I got a df such as
structure(list(id = c(15305, 15305, 15305, 6224, 6224), transfer = c(0,
1, 0, 1, 0), hosp = c(2182, 2452, 2846, 1474, 1476), out = c(2183,
NA, 2857, NA, 1486), Insti = c(NA, NA, NA, NA, NA)), class = "data.frame", row.names = c(NA,
-5L))
And I want to insert NA in the leading "hosp" column if the lagging "out" and lagging "Insti" columns are NA AND the "transfer" column == 1 I want the df to look like this
structure(list(id2 = c(15305, 15305, 15305, 6224, 6224), transfer2 = c(0,
1, 0, 1, 0), hosp2 = c(2182, 2452, NA, 1474, NA), out2 = c(2183,
NA, 2857, NA, 1486), Insti2 = c(NA, NA, NA, NA, NA)), class = "data.frame", row.names = c(NA,
-5L))
CodePudding user response:
You can use the following solution:
library(dplyr)
df %>%
mutate(hosp = case_when(
is.na(lag(out)) & is.na(lag(Insti)) & lag(transfer) == 1 ~ NA_real_,
TRUE ~ hosp
))
id transfer hosp out Insti
1 15305 0 2182 2183 NA
2 15305 1 2452 NA NA
3 15305 0 NA 2857 NA
4 6224 1 1474 NA NA
5 6224 0 NA 1486 NA
CodePudding user response:
To get the "lag" you may remove last value and add NA
as first value.
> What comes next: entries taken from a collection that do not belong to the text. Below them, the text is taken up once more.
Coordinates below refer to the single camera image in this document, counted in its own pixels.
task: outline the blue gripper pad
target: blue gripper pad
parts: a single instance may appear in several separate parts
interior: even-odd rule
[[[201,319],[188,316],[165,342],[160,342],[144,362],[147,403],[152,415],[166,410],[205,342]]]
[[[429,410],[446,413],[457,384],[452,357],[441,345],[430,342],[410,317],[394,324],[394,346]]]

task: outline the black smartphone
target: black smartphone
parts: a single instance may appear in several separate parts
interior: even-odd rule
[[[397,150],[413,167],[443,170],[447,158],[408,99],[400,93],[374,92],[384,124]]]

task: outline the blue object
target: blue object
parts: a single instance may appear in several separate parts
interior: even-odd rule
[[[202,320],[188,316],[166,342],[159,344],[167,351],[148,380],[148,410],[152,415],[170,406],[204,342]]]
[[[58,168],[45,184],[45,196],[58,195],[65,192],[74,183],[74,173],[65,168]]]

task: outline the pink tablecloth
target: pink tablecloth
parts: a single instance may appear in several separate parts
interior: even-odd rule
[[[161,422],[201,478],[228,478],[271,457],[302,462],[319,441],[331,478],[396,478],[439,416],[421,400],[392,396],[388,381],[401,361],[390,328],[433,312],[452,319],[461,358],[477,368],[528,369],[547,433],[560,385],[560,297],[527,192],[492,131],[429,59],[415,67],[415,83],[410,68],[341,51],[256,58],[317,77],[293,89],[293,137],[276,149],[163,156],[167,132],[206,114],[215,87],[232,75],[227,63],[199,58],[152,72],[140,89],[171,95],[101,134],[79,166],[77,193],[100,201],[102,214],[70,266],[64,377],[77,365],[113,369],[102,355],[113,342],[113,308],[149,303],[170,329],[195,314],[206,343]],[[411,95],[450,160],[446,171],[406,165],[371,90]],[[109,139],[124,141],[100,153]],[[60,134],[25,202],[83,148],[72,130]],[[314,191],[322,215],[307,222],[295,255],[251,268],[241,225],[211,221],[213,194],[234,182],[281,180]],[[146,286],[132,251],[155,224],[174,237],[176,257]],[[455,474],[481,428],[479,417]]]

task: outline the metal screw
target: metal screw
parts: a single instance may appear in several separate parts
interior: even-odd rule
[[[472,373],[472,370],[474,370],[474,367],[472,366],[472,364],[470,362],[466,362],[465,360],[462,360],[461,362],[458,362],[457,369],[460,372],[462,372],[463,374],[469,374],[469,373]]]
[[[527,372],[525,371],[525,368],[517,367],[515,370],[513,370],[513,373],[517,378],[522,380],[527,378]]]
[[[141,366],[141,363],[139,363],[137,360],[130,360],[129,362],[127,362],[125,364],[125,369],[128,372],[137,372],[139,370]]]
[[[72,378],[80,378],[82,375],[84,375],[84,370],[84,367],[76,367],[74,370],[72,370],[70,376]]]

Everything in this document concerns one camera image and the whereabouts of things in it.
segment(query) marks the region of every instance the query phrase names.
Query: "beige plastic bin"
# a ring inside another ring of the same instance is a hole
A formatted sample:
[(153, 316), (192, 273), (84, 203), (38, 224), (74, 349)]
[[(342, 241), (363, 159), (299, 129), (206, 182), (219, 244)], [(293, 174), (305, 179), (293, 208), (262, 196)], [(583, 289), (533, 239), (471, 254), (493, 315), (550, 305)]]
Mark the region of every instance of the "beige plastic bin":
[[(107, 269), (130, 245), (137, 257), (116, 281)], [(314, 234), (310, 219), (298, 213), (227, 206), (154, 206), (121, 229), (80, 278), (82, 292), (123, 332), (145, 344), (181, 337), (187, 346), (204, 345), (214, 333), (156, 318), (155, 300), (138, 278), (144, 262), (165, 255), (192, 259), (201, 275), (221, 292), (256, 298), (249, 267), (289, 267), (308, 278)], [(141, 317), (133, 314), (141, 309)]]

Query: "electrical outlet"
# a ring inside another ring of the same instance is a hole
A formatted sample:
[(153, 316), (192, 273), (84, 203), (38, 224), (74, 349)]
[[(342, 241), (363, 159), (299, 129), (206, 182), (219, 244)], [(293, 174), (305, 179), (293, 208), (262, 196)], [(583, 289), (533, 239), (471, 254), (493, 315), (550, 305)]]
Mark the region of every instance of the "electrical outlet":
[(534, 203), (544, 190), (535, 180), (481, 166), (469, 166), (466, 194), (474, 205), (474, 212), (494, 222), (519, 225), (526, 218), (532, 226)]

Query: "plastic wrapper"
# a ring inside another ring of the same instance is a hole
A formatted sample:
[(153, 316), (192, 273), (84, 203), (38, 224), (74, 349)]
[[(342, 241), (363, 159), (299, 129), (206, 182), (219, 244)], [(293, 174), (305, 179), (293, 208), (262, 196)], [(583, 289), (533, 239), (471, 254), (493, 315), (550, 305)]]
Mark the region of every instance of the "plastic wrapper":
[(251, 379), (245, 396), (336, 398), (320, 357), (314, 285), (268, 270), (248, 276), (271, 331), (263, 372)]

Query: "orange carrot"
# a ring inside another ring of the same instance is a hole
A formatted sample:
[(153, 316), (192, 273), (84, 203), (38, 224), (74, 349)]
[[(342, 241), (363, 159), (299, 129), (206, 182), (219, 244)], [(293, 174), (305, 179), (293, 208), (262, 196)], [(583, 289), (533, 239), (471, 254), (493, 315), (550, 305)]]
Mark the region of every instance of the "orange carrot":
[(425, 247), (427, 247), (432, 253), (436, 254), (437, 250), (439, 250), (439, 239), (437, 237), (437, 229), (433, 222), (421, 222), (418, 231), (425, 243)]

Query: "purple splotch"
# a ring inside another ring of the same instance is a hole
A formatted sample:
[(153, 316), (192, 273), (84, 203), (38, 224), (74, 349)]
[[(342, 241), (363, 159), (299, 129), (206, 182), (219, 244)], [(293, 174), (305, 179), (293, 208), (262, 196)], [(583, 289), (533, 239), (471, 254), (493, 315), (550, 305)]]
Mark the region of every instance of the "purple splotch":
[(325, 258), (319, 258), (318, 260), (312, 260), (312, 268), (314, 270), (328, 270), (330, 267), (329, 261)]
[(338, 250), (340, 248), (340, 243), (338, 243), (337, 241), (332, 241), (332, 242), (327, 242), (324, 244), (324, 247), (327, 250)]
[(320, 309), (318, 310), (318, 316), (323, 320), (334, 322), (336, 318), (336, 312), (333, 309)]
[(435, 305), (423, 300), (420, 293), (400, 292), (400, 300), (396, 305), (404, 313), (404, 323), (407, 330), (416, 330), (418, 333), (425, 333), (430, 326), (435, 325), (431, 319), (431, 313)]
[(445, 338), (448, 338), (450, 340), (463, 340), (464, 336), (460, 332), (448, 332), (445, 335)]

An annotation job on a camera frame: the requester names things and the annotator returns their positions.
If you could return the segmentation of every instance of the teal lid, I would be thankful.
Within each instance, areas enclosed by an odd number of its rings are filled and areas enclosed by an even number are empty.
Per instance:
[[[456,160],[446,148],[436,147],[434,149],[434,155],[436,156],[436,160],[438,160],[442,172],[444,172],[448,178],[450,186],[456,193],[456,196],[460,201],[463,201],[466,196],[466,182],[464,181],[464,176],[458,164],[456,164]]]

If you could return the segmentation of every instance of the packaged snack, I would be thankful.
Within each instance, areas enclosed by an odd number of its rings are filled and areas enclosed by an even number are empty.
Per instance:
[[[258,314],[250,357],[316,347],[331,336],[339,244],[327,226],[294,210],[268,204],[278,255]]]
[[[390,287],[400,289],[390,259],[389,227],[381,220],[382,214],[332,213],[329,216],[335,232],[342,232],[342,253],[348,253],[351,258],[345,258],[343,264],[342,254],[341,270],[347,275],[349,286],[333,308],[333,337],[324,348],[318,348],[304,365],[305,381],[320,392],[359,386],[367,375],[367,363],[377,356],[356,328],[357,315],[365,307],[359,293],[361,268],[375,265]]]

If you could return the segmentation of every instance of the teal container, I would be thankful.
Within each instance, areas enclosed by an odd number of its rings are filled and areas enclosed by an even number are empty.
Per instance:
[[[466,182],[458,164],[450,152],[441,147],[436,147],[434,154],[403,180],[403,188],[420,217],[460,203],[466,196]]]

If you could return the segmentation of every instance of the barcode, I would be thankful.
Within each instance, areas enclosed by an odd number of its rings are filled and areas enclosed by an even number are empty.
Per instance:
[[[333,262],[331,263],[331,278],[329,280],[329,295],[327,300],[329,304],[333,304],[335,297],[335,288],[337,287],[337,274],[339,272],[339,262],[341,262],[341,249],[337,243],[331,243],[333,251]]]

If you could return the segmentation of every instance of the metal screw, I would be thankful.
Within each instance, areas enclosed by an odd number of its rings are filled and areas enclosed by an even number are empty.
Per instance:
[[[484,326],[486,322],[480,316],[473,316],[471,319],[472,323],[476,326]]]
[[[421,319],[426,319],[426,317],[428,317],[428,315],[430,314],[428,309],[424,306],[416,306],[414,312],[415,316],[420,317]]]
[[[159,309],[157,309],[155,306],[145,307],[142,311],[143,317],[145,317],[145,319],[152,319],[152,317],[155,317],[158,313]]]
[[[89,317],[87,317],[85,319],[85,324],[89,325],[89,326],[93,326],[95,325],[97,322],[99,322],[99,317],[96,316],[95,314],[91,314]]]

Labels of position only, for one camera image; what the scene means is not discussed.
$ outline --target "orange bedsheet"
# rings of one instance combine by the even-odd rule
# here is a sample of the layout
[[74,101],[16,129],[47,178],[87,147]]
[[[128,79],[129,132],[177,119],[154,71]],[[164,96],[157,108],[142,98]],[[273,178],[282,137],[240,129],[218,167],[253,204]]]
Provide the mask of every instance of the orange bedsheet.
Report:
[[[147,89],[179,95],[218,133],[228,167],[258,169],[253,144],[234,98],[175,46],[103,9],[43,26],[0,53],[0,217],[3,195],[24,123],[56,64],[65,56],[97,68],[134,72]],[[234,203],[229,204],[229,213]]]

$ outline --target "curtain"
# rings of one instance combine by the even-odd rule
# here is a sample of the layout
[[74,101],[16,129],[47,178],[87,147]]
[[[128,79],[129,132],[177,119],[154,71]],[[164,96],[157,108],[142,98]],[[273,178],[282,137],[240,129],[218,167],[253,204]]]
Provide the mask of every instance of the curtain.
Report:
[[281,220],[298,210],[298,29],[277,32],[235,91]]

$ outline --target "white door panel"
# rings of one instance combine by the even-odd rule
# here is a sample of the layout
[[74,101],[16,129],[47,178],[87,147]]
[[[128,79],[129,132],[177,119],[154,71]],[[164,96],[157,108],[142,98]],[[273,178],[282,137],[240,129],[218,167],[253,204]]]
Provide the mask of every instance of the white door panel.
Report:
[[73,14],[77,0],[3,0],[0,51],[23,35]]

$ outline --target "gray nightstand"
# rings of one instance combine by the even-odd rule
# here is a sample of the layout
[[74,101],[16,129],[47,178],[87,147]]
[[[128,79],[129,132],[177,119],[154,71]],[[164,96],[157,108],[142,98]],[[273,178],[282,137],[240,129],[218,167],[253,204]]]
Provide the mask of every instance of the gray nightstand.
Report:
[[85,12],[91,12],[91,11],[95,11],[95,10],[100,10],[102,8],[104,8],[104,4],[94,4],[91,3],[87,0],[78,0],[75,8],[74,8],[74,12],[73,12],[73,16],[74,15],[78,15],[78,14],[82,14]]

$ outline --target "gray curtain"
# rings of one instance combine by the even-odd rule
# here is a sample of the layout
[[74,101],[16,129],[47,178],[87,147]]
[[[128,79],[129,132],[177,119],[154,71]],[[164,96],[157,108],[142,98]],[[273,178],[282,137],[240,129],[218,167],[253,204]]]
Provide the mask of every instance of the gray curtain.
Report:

Here a base R solution using ifelse
.
transform(df,
hosp=ifelse(is.na(c(NA, out[-nrow(df)])) & is.na(c(NA, Insti[-nrow(df)])) &
c(NA, Insti[-nrow(df)]) == 1, NA, hosp))
# id transfer hosp out Insti
# 1 15305 0 NA 2183 NA
# 2 15305 1 2452 NA NA
# 3 15305 0 NA 2857 NA
# 4 6224 1 1474 NA NA
# 5 6224 0 NA 1486 NA